* **Problem**
Transcribe the entries exactly. Start at the top, stop after the line with "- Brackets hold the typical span", and omit every picture.

-- Supplied records follows --

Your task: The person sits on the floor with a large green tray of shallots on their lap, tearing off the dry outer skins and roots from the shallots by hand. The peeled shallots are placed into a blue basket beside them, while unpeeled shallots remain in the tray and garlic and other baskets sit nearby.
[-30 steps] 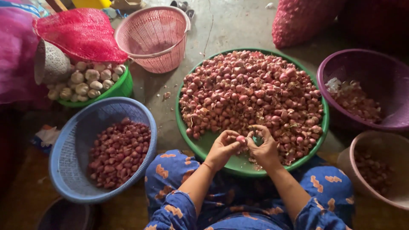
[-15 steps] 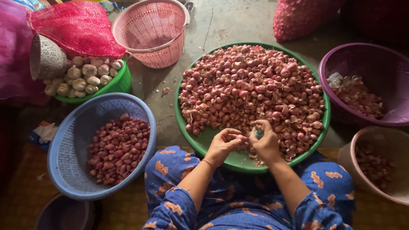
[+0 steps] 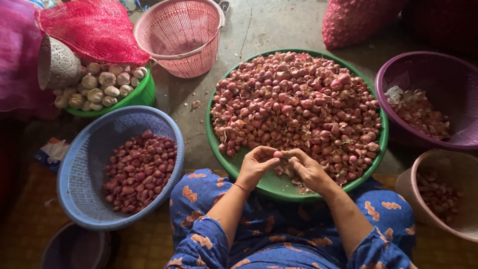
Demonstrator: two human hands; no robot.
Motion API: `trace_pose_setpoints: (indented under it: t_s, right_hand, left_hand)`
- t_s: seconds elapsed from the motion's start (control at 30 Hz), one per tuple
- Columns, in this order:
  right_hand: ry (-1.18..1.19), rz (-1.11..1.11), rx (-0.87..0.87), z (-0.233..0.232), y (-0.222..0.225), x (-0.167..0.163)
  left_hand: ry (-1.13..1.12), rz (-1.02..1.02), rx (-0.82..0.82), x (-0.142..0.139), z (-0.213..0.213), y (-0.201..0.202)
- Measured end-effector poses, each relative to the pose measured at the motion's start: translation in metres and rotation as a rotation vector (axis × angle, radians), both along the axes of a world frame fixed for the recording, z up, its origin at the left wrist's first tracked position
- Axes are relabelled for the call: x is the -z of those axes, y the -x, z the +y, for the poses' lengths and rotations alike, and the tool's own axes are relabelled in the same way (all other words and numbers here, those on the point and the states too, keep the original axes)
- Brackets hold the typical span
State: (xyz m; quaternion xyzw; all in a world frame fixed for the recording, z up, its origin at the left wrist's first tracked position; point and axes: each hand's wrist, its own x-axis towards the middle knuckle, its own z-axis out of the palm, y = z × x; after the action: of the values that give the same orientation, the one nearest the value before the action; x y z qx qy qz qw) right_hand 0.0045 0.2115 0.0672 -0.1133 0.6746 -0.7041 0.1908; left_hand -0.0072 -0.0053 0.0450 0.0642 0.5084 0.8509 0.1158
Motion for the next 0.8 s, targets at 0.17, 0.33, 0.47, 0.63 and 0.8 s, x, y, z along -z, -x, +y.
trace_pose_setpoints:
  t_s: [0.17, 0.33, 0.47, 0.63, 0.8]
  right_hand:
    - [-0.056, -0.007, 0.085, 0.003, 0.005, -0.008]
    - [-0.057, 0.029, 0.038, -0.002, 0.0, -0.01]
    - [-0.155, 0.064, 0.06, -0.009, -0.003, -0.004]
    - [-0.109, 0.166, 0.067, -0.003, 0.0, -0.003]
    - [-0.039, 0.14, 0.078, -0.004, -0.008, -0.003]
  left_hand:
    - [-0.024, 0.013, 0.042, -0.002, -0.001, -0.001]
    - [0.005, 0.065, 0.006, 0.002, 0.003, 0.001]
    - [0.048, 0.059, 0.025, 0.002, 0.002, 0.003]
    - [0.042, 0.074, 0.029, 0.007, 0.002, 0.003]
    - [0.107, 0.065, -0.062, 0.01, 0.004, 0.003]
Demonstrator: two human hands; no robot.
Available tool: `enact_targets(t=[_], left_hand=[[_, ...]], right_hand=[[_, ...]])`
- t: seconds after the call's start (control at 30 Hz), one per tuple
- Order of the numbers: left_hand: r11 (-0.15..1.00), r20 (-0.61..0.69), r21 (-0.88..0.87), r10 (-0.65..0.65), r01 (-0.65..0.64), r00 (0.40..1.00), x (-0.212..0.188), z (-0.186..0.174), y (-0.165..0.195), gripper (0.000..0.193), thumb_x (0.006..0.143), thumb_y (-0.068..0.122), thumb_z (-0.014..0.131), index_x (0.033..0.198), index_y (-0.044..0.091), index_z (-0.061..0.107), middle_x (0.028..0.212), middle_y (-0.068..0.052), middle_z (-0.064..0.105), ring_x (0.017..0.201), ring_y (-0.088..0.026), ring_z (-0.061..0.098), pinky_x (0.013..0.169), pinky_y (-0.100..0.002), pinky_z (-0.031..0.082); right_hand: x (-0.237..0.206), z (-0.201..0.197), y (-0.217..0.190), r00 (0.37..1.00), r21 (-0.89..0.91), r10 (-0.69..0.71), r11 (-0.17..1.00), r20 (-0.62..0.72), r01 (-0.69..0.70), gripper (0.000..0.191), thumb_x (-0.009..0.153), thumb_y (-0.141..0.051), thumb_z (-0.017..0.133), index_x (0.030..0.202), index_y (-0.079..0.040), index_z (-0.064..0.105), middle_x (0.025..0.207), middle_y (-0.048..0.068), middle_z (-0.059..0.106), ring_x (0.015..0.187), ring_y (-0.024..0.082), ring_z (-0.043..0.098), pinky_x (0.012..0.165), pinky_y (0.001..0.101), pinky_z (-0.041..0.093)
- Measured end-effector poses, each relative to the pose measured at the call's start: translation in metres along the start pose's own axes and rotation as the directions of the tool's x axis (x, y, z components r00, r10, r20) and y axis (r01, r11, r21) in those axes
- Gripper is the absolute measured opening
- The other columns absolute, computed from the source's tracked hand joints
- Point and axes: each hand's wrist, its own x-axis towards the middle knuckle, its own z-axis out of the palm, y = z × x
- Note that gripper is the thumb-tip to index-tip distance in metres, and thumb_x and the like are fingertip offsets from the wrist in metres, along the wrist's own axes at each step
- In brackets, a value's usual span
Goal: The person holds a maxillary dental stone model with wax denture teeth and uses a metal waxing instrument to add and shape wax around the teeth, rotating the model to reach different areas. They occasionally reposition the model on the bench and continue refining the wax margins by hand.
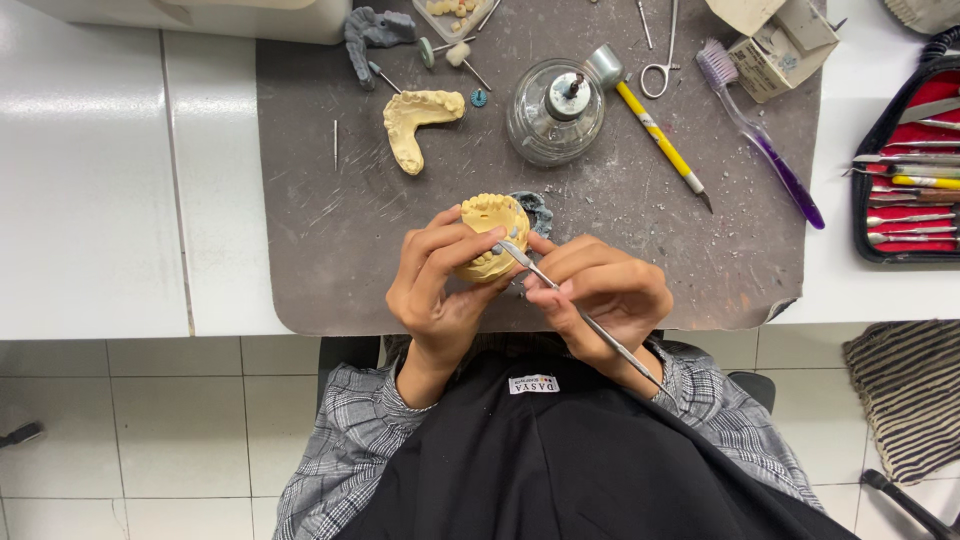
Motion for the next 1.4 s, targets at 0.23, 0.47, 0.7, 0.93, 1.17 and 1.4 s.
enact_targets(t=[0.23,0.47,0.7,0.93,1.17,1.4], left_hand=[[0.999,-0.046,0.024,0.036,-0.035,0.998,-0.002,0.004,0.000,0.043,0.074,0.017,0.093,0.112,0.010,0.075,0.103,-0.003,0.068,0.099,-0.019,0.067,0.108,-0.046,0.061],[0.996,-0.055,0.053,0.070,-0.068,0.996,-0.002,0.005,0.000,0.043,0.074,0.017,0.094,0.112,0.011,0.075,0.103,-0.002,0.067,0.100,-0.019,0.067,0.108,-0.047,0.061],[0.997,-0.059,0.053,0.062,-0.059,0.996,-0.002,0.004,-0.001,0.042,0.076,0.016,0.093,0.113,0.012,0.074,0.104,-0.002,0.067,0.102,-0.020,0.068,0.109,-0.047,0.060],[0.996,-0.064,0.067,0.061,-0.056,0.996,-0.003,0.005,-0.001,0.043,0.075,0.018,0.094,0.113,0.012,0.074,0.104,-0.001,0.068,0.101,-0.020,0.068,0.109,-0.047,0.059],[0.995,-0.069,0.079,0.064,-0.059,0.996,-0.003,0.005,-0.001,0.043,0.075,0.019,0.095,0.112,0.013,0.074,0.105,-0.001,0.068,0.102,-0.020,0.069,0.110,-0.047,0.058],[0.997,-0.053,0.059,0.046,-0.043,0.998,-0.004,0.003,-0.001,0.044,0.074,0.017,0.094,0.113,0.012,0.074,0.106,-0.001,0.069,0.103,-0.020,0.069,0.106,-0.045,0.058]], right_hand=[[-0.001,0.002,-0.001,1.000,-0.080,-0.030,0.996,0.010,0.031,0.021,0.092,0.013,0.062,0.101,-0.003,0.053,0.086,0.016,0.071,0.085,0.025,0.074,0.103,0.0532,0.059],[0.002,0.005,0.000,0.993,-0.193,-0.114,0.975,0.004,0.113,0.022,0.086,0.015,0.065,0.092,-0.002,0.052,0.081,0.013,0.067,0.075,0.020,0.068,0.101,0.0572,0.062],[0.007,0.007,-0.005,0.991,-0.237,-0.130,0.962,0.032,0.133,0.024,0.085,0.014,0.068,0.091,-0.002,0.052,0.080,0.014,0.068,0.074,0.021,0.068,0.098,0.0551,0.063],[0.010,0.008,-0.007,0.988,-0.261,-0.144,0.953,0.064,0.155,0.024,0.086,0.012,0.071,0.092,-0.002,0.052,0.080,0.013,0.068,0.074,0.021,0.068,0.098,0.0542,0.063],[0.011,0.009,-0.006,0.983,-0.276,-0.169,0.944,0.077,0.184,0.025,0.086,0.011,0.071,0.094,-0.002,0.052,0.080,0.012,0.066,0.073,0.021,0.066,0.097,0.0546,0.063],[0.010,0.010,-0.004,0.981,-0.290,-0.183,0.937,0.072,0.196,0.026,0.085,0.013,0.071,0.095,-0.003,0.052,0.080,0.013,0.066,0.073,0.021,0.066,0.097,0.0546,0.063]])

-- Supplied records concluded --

* **Solution to this problem**
Your task: The person sits on the floor with a large green tray of shallots on their lap, tearing off the dry outer skins and roots from the shallots by hand. The peeled shallots are placed into a blue basket beside them, while unpeeled shallots remain in the tray and garlic and other baskets sit nearby.
[-30 steps] 
[-15 steps] 
[+0 steps] 
Demonstrator: two human hands; no robot.
Motion API: `trace_pose_setpoints: (indented under it: t_s, right_hand, left_hand)`
- t_s: seconds elapsed from the motion's start (control at 30 Hz), one per tuple
- Columns, in this order:
  right_hand: ry (-1.18..1.19), rz (-1.11..1.11), rx (-0.87..0.87), z (-0.233..0.232), y (-0.222..0.225), x (-0.167..0.163)
  left_hand: ry (-1.13..1.12), rz (-1.02..1.02), rx (-0.82..0.82), x (-0.142..0.139), z (-0.213..0.213), y (-0.201..0.202)
- Measured end-effector poses, each relative to the pose measured at the motion's start: translation in metres and rotation as a rotation vector (axis × angle, radians), both along the axes of a world frame fixed for the recording, z up, its origin at the left wrist's first tracked position
- Axes are relabelled for the call: x is the -z of those axes, y the -x, z the +y, for the poses' lengths and rotations alike, and the tool's own axes are relabelled in the same way (all other words and numbers here, those on the point and the states too, keep the original axes)
- Brackets hold the typical span

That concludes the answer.